**Task instructions:**
Every entry below must be reproduced exactly.

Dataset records

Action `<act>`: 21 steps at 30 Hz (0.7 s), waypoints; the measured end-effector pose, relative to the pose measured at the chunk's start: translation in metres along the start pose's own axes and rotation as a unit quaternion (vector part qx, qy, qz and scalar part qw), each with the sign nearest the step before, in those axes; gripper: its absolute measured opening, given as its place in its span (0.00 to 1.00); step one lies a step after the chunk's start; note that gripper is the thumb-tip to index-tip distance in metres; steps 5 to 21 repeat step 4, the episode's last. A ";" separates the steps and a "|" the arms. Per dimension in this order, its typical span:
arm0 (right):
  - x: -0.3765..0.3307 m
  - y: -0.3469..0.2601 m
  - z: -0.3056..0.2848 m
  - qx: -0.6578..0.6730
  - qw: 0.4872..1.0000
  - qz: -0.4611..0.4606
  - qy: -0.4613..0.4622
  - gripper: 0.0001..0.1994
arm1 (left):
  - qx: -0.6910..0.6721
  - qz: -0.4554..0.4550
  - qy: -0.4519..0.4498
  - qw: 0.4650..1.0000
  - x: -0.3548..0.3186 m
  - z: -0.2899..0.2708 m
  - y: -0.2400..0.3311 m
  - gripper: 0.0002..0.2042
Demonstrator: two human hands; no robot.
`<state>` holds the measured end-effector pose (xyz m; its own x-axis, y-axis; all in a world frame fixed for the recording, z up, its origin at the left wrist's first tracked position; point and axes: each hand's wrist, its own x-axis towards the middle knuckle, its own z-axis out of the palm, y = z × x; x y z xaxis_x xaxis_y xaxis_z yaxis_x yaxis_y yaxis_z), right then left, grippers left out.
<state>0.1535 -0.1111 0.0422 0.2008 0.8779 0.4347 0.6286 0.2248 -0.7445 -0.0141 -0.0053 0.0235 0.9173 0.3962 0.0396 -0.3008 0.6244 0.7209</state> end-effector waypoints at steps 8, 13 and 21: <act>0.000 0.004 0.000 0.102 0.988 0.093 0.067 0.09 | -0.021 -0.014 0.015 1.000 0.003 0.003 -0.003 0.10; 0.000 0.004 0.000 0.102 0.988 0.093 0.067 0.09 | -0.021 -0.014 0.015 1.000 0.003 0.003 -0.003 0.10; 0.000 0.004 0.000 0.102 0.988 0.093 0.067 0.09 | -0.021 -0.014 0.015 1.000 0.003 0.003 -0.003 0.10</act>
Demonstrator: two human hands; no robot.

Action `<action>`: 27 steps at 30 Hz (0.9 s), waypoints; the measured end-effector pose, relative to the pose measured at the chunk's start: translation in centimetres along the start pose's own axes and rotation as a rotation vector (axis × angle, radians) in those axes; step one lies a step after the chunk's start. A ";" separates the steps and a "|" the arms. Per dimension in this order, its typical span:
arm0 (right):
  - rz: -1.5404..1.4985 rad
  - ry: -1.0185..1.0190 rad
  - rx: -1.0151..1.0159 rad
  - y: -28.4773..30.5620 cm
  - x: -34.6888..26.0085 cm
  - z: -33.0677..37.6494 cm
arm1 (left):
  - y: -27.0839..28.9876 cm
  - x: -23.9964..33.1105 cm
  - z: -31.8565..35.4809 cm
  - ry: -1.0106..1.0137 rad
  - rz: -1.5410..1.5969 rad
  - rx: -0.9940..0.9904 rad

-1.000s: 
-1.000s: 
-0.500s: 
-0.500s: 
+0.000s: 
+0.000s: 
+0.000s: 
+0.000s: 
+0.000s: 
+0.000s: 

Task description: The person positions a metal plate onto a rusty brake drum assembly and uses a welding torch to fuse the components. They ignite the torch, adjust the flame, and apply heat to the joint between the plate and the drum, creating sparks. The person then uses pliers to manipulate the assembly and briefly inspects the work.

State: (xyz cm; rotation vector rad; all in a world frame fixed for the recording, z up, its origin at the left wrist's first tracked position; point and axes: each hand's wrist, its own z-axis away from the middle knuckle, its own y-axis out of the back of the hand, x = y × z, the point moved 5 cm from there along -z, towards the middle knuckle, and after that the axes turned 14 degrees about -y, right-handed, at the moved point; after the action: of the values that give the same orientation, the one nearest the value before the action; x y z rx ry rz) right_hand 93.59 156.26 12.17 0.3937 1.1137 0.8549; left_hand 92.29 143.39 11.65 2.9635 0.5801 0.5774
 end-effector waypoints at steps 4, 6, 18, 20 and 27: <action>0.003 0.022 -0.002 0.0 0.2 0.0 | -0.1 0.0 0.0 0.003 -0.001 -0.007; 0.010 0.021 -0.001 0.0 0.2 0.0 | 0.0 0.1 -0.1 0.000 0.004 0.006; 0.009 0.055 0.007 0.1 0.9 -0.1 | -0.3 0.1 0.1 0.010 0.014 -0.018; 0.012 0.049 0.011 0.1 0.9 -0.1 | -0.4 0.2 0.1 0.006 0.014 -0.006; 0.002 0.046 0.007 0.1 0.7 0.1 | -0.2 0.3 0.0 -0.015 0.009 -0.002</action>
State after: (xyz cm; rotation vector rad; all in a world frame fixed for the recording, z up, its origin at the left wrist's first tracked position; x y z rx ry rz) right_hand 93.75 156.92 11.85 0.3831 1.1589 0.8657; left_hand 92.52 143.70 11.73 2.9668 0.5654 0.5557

**Result of the task:**
Action `<act>`: 21 steps at 30 Hz (0.7 s), waypoints; the measured end-effector pose, relative to the pose measured at the chunk's start: translation in metres along the start pose's own axes and rotation as a unit quaternion (vector part qx, qy, qz and scalar part qw), each with the sign nearest the step before, in those axes; gripper: its absolute measured opening, given as its place in its span (0.00 to 1.00); step one lies a step after the chunk's start; note that gripper is the thumb-tip to index-tip distance in metres; steps 5 to 21 repeat step 4, the episode's last. A ";" separates the steps and a "|" the arms. Per dimension in this order, its typical span:
arm0 (right):
  - x: -0.3765..0.3307 m
  - y: -0.3469..0.2601 m
  - z: -0.3056..0.2848 m
  - qx: -0.6578..0.6730
  - qw: 0.4872..1.0000
  - qz: -0.4611..0.4606
  - qy: -0.4613..0.4622
  - gripper: 0.0001..0.1994
arm1 (left):
  - qx: -0.6910..0.6721
  - qz: -0.4554..0.4550
  - qy: -0.4519..0.4498
  - qw: 0.4650..1.0000
  - x: -0.3548..0.3186 m
  - z: -0.2899..0.2708 m
  - y: -0.2400..0.3311 m
  - gripper: 0.0002..0.2042
Demonstrator: two human hands; no robot.
`<state>` holds the measured end-effector pose (xyz m; its own x-axis, y-axis; all in a world frame fixed for the recording, z up, its origin at the left wrist's first tracked position; point and axes: each hand's wrist, its own x-axis towards the middle knuckle, its own z-axis out of the palm, y = z × x; x y z xaxis_x xaxis_y xaxis_z yaxis_x yaxis_y yaxis_z), right then left, grippers left out.
<state>0.1535 -0.1111 0.0422 0.2008 0.8779 0.4347 0.6286 0.2248 -0.7445 -0.0141 -0.0053 0.0235 0.9173 0.3962 0.0396 -0.3008 0.6244 0.7209</state> end-effector waypoints at steps 8, 13 and 21: <act>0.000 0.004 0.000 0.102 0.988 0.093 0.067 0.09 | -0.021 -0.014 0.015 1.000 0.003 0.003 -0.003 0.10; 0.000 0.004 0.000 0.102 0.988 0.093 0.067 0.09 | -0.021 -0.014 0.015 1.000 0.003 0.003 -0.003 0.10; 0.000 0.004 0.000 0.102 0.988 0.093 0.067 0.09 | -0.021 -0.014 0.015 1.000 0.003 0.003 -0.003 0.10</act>
Demonstrator: two human hands; no robot.

Action `<action>`: 27 steps at 30 Hz (0.9 s), waypoints; the measured end-effector pose, relative to the pose measured at the chunk's start: translation in centimetres along the start pose's own axes and rotation as a rotation vector (axis × angle, radians) in those axes; step one lies a step after the chunk's start. A ";" separates the steps and a "|" the arms. Per dimension in this order, its typical span:
arm0 (right):
  - rz: -1.5404..1.4985 rad
  - ry: -1.0185..1.0190 rad
  - rx: -1.0151..1.0159 rad
  - y: -28.4773..30.5620 cm
  - x: -34.6888..26.0085 cm
  - z: -33.0677..37.6494 cm
arm1 (left):
  - y: -27.0839..28.9876 cm
  - x: -23.9964..33.1105 cm
  - z: -31.8565..35.4809 cm
  - ry: -1.0106..1.0137 rad
  - rz: -1.5410..1.5969 rad
  - rx: -0.9940..0.9904 rad

-1.000s: 
-1.000s: 
-0.500s: 
-0.500s: 
+0.000s: 
+0.000s: 
+0.000s: 
+0.000s: 
+0.000s: 
+0.000s: 

Task description: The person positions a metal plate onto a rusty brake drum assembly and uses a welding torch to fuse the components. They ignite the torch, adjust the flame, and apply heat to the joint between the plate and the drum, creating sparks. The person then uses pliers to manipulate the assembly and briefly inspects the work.

State: (xyz cm; rotation vector rad; all in a world frame fixed for the recording, z up, its origin at the left wrist's first tracked position; point and axes: each hand's wrist, its own z-axis away from the middle knuckle, its own y-axis out of the back of the hand, x = y × z, the point moved 5 cm from there along -z, towards the middle knuckle, and after that the axes turned 14 degrees about -y, right-handed, at the moved point; after the action: of the values that give the same orientation, the one nearest the value before the action; x y z rx ry rz) right_hand 93.59 156.26 12.17 0.3937 1.1137 0.8549; left_hand 92.29 143.39 11.65 2.9635 0.5801 0.5774
 end-effector waypoints at steps 4, 6, 18, 20 and 27: <action>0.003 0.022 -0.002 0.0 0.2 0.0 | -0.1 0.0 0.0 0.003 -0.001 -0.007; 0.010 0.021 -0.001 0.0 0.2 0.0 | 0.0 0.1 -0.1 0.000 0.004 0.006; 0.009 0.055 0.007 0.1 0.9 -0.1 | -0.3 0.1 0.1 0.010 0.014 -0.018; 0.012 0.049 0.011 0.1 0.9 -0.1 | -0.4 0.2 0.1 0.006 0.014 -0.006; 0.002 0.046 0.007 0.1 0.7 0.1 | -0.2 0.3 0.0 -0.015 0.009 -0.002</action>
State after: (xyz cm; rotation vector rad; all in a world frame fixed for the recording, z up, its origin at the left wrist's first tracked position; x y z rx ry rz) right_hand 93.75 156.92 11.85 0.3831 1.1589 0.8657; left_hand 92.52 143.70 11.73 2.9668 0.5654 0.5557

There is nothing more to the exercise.